This third trend is important because BAM is far more practical than SAM in the laboratory and because dropout rates should be <0.5 for most samples. For example, Gagneux et al. (1997) and Goossens et al. (1998) observed mean dropout rates of 31 and 14%, respectively, on single hair extracts and Ernest et al. (2000) observed an 8% dropout rate from felid fecal DNA. The practicality of the MLR_{BAM} approach is apparent when one considers the number of rounds of replication (i.e., the number of blocks including the initial block of 12 reactions) that were necessary in the MLR_{BAM} simulations of Figure 1A (Figure 1D). The sample is nearly always accepted within two rounds and when p is small it is not uncommon to accept it without further replication.
The WCR is generally inefficient because it is designed to guard against a worst possible scenario, p = 1. When p is not large, the payoff of (over)replicating is, of course, that it renders genotypes with high estimated reliabilities and very few errors (Figure 1, B and C). In contrast, the MLR methods yield moderate estimated reliabilities and an incidence of false inclusion below—but generally not far below—κ. This is true of all the MLR simulations in this article except those involving interlocus dropout heterogeneity (see below). To put these false inclusionrates in perspective, if genotypes in these simulations were unconditionally accepted after initial replication (i.e., without being subject to a reliability criteria) the incidence of erroneous genotypes would be ~0, 7, 29, 54, 75, and 93% for p = 0, 0.2, 0.4, 0.6, 0.8, and 1, respectively.
It might be argued that the lower false inclusion rate observed with WCR approaches over most of the range of p suggests it actually outperforms the MLR approaches in one respect. Recall, however, that the investigator is willing to tolerate up to 5% errors to reduce the number of reactions. If the investigator wishes to reduce the incidence of false inclusions below 5%, the reliability criteria in the MLR methods can simply be raised. Figure 2 shows the number of replicates required to achieve estimated reliabilities of 95, 99, and 99.9% with the MLR_{BAM} approach for six loci, two initial replicates, and H = 67%. When p is low, only a few more reactions are required to achieve the higher estimated reliabilities, and even at p = 0.4, 99% estimated reliability is just four reactions >95% estimated reliability. As p gets large the cost of higher estimated reliability grows considerably.
In addition to assuming that p = 1, the WCR assumes that H = 1. As these assumptions are approached, we expect the relative performance of the WCR methods to improve. Examining the comparative effect of heterozygosity on efficiency in the WCR_{BAM} and MLR_{BAM} approaches shows this to be true (Figure 3). But even at H = 80%, MLR_{BAM} outperforms WCR_{BAM} across the range where most samples will realistically fall (for p < 70%). When H = 50% and p is small, MLR_{BAM} renders acceptable genotypes in approximately onehalf as many reactions. Interestingly, the efficiency of the MLR_{BAM} approach is only slightly improved by increasing heterozygosity.

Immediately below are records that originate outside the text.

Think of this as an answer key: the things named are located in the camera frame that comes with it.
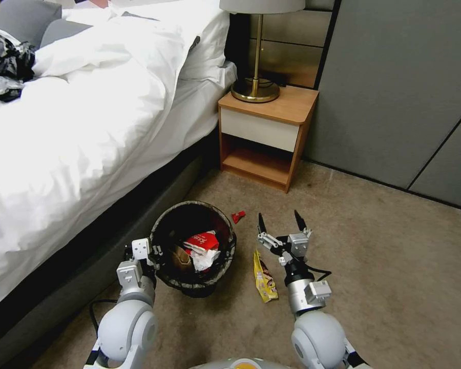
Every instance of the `trash can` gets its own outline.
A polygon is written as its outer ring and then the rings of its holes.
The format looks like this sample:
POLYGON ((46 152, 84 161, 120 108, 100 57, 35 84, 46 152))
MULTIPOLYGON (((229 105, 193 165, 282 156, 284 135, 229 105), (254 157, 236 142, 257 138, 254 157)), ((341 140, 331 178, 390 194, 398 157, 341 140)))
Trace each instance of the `trash can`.
POLYGON ((191 297, 207 297, 229 268, 236 249, 236 234, 229 219, 215 206, 201 201, 184 201, 167 209, 155 222, 150 234, 152 245, 160 246, 162 256, 157 276, 165 284, 191 297), (220 254, 203 272, 182 271, 172 258, 176 246, 189 237, 214 230, 220 254))

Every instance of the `white drawer front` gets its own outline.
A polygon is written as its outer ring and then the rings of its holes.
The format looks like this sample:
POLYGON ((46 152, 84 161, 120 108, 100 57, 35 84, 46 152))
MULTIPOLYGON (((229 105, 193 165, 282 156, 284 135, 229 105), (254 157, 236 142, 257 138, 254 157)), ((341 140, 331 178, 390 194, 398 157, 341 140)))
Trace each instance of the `white drawer front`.
POLYGON ((220 110, 220 118, 222 133, 294 152, 299 126, 224 108, 220 110))

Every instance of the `wooden headboard panel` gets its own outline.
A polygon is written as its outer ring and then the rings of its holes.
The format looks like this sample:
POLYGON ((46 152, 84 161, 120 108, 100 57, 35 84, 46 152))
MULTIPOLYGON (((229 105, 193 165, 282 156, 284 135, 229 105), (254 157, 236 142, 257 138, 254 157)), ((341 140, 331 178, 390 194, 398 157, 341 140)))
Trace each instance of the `wooden headboard panel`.
MULTIPOLYGON (((340 3, 341 0, 306 0, 302 11, 266 14, 260 74, 280 85, 317 88, 340 3)), ((235 14, 230 19, 225 56, 237 65, 239 77, 251 76, 257 16, 235 14)))

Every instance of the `carpet floor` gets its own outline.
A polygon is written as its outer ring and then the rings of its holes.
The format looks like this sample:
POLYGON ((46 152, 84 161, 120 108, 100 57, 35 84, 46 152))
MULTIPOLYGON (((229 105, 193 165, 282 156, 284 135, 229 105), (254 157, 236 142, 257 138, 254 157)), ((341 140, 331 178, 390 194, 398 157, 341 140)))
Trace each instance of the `carpet floor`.
MULTIPOLYGON (((188 199, 207 201, 230 218, 238 243, 217 290, 192 299, 162 282, 156 291, 156 343, 145 368, 184 369, 227 357, 266 358, 300 368, 291 347, 294 319, 276 257, 256 241, 258 212, 269 232, 294 232, 294 209, 313 229, 309 263, 333 274, 325 312, 373 368, 461 367, 461 210, 357 177, 302 163, 288 194, 218 171, 188 199), (260 247, 279 300, 264 304, 255 288, 260 247)), ((113 285, 101 297, 116 298, 113 285)), ((109 306, 99 306, 100 317, 109 306)), ((32 366, 81 368, 95 334, 83 309, 32 366)))

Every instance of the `wooden nightstand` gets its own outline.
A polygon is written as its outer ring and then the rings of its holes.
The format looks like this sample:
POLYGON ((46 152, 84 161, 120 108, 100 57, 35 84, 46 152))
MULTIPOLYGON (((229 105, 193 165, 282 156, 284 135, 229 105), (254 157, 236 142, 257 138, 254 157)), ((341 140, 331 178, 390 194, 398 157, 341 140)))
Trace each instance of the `wooden nightstand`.
POLYGON ((317 97, 317 91, 287 86, 263 104, 237 100, 230 92, 221 98, 220 170, 288 192, 317 97))

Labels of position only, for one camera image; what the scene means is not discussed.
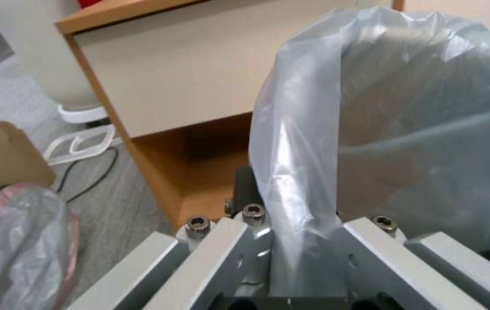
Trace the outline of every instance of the pink plastic bag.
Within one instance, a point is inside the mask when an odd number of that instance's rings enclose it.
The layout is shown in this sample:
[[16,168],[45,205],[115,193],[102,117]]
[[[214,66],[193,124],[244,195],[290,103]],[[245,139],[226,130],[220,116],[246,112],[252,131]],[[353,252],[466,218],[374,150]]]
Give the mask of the pink plastic bag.
[[50,189],[0,192],[0,309],[59,308],[71,288],[78,218]]

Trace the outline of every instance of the hex socket screw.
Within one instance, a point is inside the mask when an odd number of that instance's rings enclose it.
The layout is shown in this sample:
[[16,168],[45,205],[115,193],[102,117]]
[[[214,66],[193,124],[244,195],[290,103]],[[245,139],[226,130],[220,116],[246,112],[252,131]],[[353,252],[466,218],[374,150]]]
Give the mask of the hex socket screw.
[[210,220],[206,216],[194,215],[186,222],[186,234],[188,237],[201,240],[210,232]]
[[241,211],[243,222],[251,226],[262,225],[266,220],[266,210],[260,204],[248,204]]
[[384,215],[377,215],[371,218],[371,221],[377,225],[377,227],[381,228],[382,231],[385,233],[388,233],[389,235],[393,236],[396,233],[396,229],[398,229],[398,226],[396,225],[396,222],[394,220],[391,220],[390,217],[384,216]]

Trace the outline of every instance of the metal frame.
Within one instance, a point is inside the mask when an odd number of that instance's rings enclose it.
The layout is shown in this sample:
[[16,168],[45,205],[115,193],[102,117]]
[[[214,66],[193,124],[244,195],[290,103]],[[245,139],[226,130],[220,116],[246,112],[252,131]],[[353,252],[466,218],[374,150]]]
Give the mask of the metal frame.
[[367,218],[345,223],[339,242],[345,281],[355,299],[385,293],[406,309],[484,309]]
[[442,232],[411,239],[405,247],[490,309],[490,261]]
[[[234,220],[245,222],[243,220],[243,213],[237,214]],[[256,253],[256,258],[243,278],[241,286],[235,291],[234,296],[267,296],[270,282],[270,259],[274,233],[268,217],[260,221],[257,225],[249,227],[253,232],[253,251]]]
[[232,295],[256,258],[248,225],[221,219],[144,309],[207,309]]
[[68,310],[139,309],[186,257],[188,245],[154,232],[73,302]]

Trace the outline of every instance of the plastic bag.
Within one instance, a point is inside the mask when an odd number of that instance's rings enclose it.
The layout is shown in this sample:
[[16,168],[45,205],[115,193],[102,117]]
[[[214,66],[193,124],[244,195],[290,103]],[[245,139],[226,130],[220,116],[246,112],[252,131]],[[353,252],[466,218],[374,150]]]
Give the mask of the plastic bag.
[[279,50],[249,157],[276,234],[272,295],[343,294],[337,210],[490,249],[489,30],[438,13],[327,14]]
[[0,192],[0,309],[59,308],[78,249],[78,219],[54,192],[16,184]]

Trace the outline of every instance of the bolt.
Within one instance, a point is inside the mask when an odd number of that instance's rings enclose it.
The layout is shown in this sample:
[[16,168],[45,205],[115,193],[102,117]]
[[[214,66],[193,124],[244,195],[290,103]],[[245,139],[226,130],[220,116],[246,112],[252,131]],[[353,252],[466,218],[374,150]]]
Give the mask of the bolt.
[[264,223],[266,219],[266,210],[259,204],[248,204],[243,208],[243,222],[258,226]]
[[394,220],[391,220],[389,217],[384,216],[384,215],[377,215],[371,218],[371,221],[377,225],[377,227],[381,228],[382,231],[385,233],[390,234],[391,236],[394,237],[396,233],[396,223]]
[[225,198],[224,199],[224,213],[227,215],[232,214],[232,199],[231,198]]
[[201,240],[210,232],[210,220],[202,215],[194,215],[186,223],[188,237]]

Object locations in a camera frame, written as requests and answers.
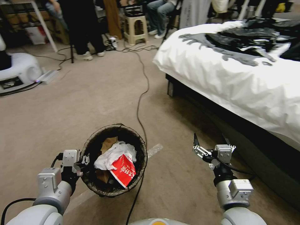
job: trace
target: black mesh trash can
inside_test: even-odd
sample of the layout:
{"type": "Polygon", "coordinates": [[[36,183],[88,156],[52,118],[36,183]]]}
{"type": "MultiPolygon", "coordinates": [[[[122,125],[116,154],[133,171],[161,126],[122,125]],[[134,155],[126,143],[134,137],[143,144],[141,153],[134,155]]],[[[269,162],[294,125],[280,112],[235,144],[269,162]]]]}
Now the black mesh trash can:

Because an error anywhere in a genotype renders it erroneous, adding loci elevates the estimated reliability required of each locus and thereby the number of replicates per locus. The impact of this effect was investigated by running simulations at four and eight loci while holding all other parameters constant (two initial replicates, H = 67%; Figure 4). Surprisingly, when p is near zero, doubling the number of loci approximately doubles the total number of reactions in the MLR_{BAM} approach. This near linear increase reflects a near constancy in per locus replication. As p increases, however, the cost of adding loci escalates in a nonlinear manner (as indicated by the divergent MLR_{BAM} lines in the figure). Figure 4 also shows that unless p is near one, adding loci increases the disparity between the MLR_{BAM} and WCR_{BAM} approaches.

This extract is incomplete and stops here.